**WHAT IS EXPECTED**
Lines with the word "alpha" in them are the ones to copy from the records.

-- Opening Marker --

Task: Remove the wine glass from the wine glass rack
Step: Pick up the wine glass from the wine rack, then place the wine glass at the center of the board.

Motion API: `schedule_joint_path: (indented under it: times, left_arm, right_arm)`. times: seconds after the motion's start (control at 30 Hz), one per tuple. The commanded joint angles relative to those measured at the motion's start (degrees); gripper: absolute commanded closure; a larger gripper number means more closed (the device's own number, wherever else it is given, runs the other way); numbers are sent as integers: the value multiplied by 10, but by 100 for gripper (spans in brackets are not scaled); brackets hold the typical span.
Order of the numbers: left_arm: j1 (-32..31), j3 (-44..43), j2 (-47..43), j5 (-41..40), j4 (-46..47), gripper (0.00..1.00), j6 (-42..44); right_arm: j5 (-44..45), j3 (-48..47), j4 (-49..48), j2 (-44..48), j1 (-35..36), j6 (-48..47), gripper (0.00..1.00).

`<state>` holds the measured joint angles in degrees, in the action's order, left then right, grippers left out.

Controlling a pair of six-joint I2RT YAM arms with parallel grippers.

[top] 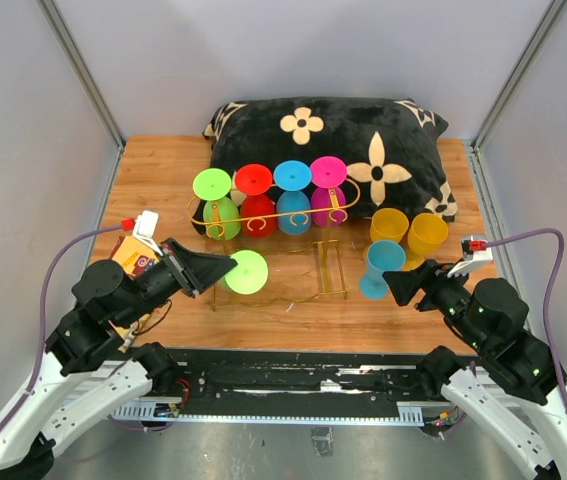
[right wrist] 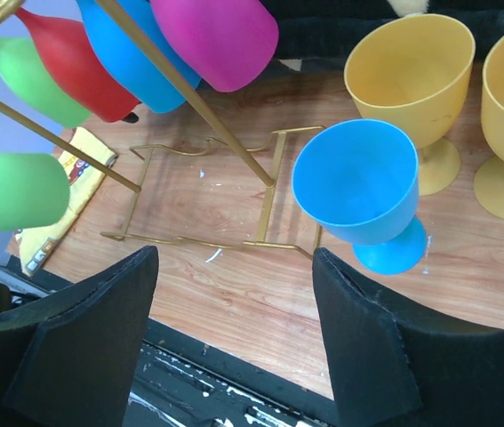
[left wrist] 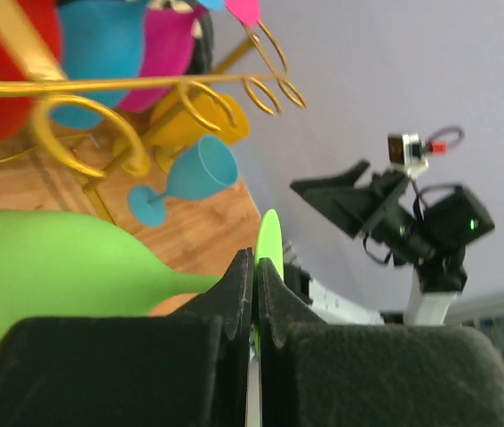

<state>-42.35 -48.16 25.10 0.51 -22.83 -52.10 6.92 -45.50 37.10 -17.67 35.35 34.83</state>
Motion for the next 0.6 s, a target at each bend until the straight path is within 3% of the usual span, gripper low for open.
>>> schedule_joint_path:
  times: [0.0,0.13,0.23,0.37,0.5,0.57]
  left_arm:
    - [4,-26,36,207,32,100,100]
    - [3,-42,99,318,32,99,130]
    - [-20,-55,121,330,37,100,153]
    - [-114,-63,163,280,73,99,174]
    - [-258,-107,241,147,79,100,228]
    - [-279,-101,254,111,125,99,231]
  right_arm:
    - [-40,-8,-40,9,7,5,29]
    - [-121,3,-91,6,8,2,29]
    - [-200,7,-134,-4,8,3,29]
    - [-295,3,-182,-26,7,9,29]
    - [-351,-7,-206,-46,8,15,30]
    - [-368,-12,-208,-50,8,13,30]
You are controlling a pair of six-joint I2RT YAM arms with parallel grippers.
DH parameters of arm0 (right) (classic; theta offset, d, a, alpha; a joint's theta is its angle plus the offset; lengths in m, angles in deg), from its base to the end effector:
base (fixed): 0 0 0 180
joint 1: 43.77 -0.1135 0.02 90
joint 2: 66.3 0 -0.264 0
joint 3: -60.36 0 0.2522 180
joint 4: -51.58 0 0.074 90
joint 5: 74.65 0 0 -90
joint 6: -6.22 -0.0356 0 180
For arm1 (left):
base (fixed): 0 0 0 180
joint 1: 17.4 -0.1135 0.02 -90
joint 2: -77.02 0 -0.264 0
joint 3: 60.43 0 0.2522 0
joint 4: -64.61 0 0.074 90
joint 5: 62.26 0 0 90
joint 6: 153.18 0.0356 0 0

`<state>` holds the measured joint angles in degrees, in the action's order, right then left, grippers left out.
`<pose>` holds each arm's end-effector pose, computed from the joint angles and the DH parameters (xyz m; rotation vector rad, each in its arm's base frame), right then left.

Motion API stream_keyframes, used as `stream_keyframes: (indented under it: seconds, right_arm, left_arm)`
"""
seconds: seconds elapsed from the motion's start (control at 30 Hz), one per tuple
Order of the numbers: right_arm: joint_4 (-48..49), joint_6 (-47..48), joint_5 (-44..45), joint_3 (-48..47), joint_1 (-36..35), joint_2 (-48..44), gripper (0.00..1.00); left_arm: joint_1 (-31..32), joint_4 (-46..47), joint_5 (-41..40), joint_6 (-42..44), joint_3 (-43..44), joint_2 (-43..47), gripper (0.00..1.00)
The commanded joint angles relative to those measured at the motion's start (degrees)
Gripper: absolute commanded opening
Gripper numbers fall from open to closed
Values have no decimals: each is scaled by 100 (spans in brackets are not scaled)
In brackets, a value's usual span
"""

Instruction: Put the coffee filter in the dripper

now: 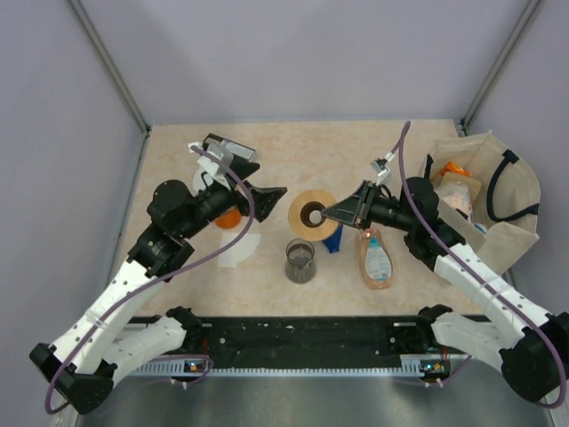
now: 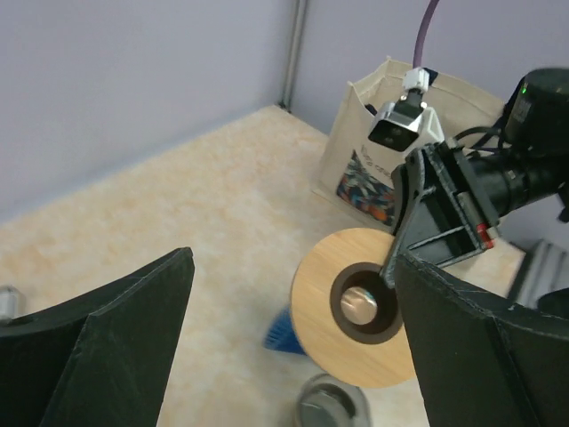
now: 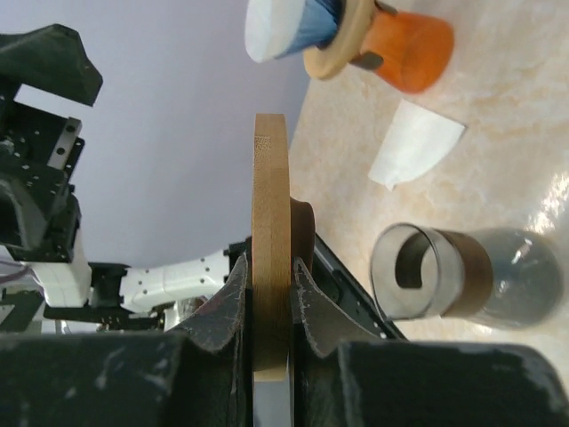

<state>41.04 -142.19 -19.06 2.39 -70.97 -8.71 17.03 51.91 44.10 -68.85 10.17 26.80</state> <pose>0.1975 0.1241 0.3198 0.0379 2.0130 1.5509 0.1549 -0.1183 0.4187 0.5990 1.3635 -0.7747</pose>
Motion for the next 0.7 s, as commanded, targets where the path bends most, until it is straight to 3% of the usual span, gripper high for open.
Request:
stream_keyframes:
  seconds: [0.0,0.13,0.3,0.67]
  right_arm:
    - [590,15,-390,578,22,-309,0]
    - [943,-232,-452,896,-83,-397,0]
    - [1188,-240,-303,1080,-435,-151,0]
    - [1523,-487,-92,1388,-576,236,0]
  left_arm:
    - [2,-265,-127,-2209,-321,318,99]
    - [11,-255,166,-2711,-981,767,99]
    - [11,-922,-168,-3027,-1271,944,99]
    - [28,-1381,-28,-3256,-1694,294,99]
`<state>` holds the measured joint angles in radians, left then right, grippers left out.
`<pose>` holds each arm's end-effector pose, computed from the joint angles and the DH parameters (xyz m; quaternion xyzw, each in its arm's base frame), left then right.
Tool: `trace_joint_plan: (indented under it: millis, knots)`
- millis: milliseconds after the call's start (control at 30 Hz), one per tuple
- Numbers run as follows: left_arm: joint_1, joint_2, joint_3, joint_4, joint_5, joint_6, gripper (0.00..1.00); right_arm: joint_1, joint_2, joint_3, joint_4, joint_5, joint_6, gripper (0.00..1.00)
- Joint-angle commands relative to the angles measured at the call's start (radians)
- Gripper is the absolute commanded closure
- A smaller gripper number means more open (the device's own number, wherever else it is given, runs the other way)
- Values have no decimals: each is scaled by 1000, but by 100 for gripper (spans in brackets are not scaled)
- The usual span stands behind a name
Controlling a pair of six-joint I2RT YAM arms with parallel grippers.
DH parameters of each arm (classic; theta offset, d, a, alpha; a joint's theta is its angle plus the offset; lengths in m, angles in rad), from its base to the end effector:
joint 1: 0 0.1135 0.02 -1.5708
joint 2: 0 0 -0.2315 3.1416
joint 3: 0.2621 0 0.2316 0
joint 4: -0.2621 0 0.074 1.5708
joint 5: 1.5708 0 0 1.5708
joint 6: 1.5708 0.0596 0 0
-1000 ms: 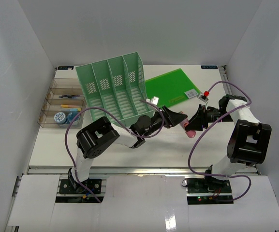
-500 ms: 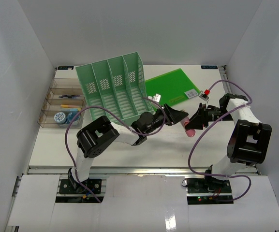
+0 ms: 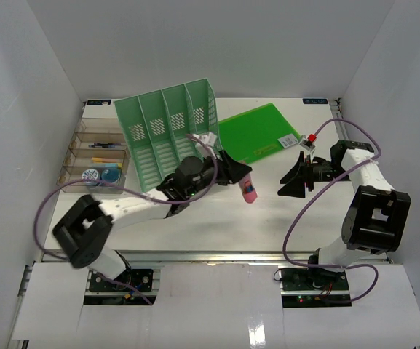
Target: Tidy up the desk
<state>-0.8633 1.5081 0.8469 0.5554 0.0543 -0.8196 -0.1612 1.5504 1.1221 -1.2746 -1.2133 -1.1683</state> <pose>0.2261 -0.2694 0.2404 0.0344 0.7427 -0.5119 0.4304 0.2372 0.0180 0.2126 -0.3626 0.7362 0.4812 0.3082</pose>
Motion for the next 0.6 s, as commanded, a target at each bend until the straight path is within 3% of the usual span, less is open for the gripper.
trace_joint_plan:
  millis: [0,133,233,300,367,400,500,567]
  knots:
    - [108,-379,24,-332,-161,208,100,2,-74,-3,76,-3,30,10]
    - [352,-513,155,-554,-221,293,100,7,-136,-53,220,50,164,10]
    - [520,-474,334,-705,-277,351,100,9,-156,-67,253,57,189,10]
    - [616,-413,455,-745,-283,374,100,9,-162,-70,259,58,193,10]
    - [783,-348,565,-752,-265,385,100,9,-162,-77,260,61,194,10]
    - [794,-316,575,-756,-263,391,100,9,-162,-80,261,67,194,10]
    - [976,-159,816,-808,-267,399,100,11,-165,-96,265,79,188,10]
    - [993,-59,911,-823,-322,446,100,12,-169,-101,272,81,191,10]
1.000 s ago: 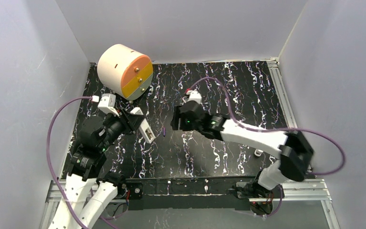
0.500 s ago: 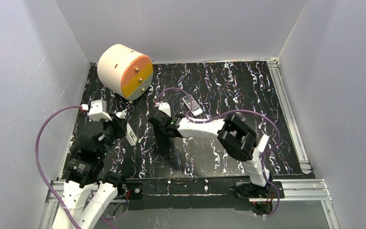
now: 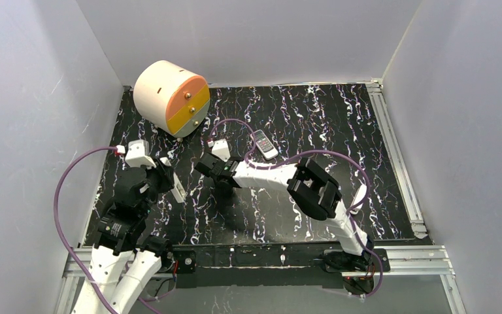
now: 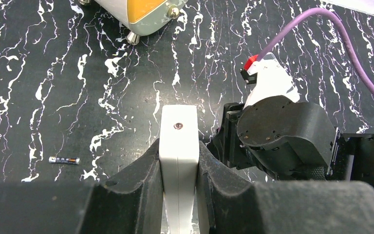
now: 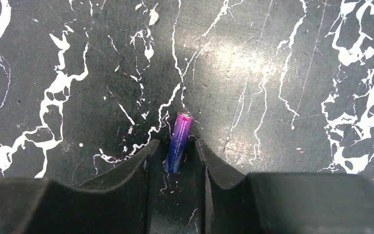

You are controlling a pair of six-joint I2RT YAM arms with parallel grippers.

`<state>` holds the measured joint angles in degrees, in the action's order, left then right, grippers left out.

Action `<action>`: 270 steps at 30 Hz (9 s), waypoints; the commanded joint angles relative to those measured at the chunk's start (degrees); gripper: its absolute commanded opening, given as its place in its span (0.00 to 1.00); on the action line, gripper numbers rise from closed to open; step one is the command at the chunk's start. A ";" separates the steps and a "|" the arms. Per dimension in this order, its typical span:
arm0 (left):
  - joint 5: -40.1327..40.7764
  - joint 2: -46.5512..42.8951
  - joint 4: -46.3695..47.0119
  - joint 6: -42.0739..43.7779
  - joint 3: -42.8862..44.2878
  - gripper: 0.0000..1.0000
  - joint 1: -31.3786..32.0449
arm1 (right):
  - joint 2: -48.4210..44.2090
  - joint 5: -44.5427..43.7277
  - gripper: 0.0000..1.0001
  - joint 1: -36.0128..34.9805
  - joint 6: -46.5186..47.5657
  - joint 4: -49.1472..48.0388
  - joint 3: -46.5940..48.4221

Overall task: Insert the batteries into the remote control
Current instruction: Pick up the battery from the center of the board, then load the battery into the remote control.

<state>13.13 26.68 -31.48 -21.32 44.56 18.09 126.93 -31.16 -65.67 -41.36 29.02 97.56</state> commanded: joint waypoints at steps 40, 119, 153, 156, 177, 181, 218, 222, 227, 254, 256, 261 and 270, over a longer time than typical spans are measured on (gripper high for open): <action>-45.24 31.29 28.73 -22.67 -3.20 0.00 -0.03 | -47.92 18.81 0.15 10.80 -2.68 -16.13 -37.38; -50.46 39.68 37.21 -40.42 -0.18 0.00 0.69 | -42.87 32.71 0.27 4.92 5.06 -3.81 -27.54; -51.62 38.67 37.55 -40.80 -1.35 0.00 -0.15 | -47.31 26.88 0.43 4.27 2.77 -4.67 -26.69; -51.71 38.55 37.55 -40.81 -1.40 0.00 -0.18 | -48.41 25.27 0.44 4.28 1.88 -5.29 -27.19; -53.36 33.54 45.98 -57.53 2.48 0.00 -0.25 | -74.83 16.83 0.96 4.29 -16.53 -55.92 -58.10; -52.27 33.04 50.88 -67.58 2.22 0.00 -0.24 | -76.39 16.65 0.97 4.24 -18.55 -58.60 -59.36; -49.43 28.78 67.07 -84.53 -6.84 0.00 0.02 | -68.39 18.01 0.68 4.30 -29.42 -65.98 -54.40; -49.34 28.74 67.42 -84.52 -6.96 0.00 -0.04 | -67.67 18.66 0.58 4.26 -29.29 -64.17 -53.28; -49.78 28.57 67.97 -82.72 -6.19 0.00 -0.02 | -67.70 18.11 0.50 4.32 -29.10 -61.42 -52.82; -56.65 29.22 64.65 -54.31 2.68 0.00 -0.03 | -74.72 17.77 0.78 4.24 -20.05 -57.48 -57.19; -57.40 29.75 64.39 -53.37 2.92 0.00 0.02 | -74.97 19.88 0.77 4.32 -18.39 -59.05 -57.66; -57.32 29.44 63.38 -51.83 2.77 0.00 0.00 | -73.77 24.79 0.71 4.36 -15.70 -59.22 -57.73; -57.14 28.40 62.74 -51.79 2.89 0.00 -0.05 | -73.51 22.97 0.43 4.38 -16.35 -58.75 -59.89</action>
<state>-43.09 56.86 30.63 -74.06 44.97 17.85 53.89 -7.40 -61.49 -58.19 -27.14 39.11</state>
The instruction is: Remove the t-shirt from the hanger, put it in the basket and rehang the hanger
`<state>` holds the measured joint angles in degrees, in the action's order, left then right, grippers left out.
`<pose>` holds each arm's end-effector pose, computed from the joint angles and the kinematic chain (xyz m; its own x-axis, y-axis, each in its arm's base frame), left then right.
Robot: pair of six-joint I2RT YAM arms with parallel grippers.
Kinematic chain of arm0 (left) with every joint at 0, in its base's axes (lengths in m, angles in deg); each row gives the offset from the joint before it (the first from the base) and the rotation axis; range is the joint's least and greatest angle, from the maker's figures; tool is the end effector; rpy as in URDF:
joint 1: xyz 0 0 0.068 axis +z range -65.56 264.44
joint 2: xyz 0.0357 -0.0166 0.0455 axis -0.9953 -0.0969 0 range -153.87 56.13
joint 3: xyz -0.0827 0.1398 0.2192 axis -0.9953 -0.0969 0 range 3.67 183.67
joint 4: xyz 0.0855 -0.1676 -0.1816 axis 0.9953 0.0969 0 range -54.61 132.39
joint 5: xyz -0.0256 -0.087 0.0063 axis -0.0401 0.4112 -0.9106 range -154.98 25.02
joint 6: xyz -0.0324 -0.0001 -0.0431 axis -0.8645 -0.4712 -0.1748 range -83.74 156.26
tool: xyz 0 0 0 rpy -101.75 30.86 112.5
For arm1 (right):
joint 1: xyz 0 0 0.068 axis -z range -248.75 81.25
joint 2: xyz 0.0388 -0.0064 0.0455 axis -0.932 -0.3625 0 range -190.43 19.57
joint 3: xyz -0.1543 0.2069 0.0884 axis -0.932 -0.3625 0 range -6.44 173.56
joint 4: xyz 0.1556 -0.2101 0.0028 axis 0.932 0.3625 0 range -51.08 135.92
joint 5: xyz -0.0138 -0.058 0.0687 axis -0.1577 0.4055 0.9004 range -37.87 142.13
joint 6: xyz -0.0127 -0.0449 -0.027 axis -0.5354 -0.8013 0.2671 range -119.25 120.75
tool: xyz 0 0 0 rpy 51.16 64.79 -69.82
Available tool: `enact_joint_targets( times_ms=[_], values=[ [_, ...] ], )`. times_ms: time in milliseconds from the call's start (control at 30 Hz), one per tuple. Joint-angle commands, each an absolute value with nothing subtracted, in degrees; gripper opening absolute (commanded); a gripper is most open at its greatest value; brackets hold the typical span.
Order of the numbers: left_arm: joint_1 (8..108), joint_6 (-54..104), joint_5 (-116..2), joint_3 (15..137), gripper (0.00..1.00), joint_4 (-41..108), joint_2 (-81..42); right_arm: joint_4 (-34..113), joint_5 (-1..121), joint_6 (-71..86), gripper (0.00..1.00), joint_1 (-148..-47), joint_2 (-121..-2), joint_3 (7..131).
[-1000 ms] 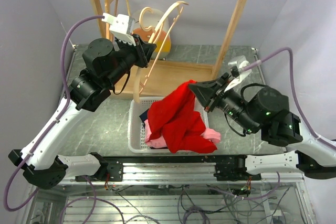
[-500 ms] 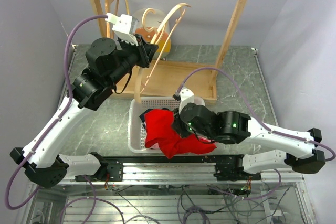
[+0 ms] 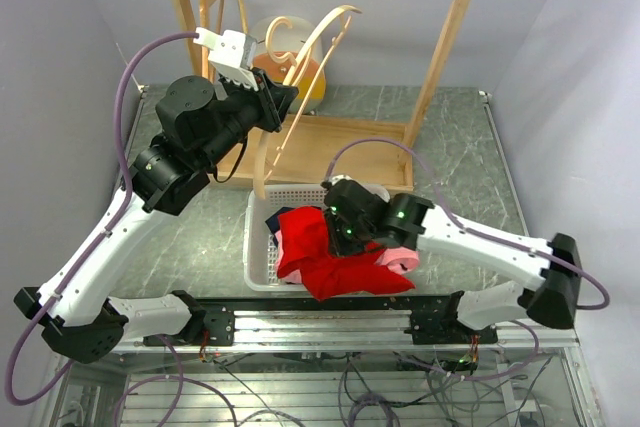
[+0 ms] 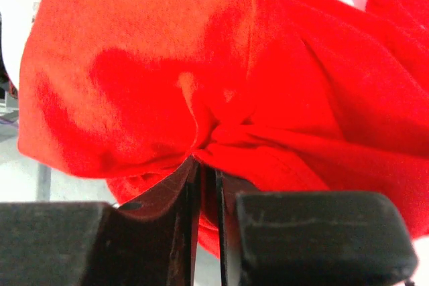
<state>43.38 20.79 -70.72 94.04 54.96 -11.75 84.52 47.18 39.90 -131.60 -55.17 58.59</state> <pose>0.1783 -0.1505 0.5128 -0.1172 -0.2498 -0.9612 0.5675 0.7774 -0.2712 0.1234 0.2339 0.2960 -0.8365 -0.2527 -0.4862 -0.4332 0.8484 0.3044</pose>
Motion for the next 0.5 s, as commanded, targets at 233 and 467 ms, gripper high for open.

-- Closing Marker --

**WRITTEN ANSWER**
DH parameters of arm0 (right) (classic; theta offset, d, a, alpha; a joint's theta is its angle plus the offset; lengths in m, angles in deg), from its base to the end effector:
DH parameters of each arm (classic; theta offset, d, a, alpha; a joint's theta is its angle plus the offset; lengths in m, angles in rad), from its base to the end effector:

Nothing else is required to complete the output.